### TASK ITEM
Repeat the data word for word and skip the pictures.

☆ ☆ ☆

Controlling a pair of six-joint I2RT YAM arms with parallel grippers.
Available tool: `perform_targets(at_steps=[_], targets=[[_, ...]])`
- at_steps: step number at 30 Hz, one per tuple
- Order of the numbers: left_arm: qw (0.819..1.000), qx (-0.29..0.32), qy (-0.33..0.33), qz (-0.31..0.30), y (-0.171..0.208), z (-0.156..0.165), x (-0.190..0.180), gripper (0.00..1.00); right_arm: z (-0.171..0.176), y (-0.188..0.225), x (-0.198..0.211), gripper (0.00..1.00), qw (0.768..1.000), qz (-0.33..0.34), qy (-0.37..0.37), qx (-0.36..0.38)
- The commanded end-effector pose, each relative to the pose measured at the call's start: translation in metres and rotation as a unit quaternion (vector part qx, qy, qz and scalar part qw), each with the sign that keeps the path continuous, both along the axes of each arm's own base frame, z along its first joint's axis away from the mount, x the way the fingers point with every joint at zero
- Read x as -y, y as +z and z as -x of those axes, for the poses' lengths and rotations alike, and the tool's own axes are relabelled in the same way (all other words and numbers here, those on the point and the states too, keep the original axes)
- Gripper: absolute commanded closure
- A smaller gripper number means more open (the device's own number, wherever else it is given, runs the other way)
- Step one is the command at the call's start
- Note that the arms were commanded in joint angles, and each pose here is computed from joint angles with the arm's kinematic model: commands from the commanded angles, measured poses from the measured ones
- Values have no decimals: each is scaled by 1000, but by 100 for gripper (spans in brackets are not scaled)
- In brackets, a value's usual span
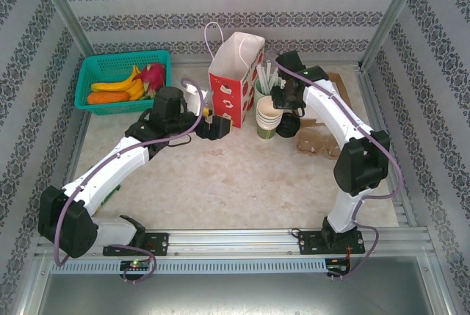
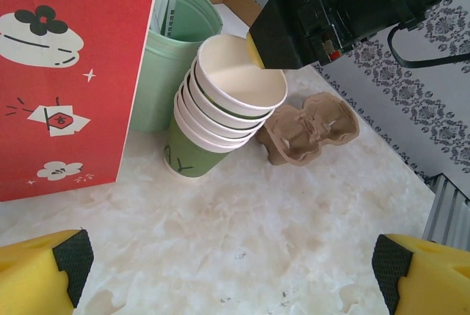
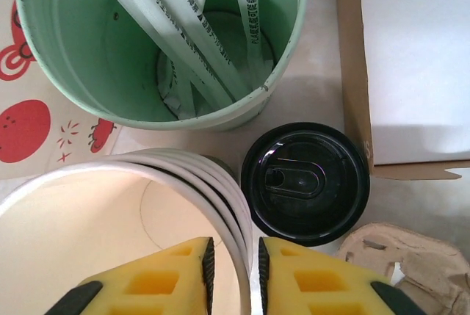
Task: Pack the takeout coffee
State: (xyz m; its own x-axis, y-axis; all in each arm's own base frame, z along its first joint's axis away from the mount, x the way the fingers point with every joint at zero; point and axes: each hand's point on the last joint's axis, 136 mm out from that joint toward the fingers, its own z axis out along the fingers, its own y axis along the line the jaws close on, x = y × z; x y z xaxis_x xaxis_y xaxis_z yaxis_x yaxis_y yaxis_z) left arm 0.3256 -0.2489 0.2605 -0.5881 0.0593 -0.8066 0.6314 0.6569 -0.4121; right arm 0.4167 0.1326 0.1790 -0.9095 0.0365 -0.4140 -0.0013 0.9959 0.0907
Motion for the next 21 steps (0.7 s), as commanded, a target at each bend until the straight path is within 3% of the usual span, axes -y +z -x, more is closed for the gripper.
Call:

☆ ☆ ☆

### ANSWER BOX
Controlling a pair of six-joint I2RT YAM arms with parallel grippers.
Available tool: `perform_targets(at_steps=[_], targets=[[_, ...]])`
- at_steps: step number at 30 Hz, one per tuple
- Order of the numbers: left_arm: qw (0.819..1.000), qx (-0.29..0.32), qy (-0.33..0.33), qz (-0.31..0.30), y (-0.171..0.208), z (-0.156..0.165), x (-0.190..0.180), gripper (0.00..1.00); right_arm: z (-0.171..0.176), y (-0.188..0.225), x (-0.198..0.211), gripper (0.00..1.00), qw (0.768..1.000), qz (-0.33..0.34), qy (-0.37..0.37), qx (-0.36..0.38)
- The commanded end-effector pose, each relative to the pose measured at the call's start: translation in metres and rotation as a unit quaternion (vector part qx, qy, qz and scalar part qw), each with the sign that keeps the path continuous, both along the axes of each arm's own base frame, z along its first joint's axis away from the mount, x the way the fingers point with every joint at zero
- Read x as -y, y as +z and z as -x of those axes, for the poses' lengths and rotations alike, and the tool's own axes are relabelled in the same way (all other words and numbers here, those on the point and the states too, keep the original axes)
- Gripper: absolute commanded closure
- A smaller gripper number means more open (the device's own number, wherever else it is given, runs the other way)
- Step one is the command at the call's start
- Note that the arms were commanded in joint angles, and each pose here is computed from joint angles with the arm's kinematic model: commands from the commanded angles, measured poses from the measured ones
- Values have no decimals: each is scaled by 1000, but by 100 for gripper (spans in brackets are not scaled)
- In brackets, a value's usual span
Task: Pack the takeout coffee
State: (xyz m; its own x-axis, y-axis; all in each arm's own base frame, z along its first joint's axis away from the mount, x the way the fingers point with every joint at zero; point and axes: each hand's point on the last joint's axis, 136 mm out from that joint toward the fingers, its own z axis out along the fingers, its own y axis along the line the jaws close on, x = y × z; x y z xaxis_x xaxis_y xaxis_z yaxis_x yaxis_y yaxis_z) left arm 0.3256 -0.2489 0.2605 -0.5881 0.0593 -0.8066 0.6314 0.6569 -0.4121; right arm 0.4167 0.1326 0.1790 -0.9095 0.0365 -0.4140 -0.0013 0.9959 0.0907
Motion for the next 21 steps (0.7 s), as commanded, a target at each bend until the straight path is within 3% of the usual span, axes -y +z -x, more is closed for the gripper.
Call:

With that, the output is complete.